* **Material for this task**
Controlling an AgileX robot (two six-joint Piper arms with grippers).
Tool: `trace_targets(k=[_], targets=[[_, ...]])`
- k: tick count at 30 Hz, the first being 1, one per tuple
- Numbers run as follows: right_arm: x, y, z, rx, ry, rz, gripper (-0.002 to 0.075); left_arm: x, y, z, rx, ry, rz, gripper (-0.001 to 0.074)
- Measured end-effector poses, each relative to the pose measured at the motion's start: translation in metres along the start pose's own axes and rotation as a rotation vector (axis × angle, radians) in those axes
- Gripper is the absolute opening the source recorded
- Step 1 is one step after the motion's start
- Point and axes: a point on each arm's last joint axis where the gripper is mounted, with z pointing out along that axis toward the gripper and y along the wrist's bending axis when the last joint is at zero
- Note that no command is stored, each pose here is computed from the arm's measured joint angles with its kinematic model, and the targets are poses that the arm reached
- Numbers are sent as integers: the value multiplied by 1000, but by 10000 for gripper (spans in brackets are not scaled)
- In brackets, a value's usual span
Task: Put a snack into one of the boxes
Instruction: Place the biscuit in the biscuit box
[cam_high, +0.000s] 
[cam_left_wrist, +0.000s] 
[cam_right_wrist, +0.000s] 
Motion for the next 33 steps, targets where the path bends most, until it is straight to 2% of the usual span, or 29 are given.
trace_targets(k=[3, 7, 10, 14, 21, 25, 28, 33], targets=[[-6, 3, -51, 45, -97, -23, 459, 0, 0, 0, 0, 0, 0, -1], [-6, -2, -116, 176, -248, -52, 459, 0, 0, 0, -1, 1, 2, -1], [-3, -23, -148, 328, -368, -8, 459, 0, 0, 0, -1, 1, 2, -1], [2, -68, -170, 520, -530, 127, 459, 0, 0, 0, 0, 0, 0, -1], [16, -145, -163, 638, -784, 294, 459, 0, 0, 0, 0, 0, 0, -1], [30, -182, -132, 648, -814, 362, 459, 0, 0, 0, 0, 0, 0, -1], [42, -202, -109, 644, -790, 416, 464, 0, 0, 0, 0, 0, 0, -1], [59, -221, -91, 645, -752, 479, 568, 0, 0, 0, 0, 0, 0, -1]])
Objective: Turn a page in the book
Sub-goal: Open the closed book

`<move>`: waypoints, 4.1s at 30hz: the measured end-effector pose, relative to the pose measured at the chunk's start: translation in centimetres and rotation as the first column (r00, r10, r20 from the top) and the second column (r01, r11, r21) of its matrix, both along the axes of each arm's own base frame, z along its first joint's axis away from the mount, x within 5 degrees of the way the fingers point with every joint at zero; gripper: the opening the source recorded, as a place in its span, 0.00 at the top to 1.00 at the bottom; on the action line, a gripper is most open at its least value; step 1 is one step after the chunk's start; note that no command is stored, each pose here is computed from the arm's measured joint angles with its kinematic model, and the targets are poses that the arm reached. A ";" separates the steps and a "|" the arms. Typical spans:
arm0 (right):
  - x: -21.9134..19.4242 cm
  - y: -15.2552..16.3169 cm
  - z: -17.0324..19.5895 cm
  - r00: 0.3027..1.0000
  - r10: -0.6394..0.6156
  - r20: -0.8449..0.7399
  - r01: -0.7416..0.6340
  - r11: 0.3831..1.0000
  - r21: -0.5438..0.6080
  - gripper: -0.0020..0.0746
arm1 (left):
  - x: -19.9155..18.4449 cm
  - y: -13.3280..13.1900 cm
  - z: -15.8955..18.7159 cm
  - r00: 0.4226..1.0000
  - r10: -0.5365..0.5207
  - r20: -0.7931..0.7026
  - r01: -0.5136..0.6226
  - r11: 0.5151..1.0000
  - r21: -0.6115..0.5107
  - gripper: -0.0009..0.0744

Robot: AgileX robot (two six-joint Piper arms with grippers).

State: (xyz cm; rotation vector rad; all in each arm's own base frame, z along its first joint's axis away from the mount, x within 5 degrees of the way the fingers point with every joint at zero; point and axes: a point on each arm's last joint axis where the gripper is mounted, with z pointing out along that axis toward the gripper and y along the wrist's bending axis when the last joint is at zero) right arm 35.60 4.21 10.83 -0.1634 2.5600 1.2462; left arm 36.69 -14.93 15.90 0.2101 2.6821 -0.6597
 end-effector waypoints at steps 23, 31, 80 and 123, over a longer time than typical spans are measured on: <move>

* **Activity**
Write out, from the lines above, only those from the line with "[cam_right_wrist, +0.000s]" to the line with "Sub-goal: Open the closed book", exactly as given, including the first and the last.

* **Worked solution**
[cam_right_wrist, +0.000s] 
Motion for the next 33 steps, targets where the path bends most, until it is straight to 2% of the usual span, or 29 are given.
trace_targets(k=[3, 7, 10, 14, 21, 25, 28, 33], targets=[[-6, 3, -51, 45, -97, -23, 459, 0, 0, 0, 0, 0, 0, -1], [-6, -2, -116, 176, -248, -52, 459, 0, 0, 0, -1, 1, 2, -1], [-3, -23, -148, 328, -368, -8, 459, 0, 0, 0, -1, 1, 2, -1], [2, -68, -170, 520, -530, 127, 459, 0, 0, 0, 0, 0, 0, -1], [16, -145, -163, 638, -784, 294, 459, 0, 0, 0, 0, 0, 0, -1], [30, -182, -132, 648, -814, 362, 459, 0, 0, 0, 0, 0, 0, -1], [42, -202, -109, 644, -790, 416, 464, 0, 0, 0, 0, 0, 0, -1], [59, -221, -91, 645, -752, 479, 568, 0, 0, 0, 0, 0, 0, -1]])
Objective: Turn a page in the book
Sub-goal: Open the closed book

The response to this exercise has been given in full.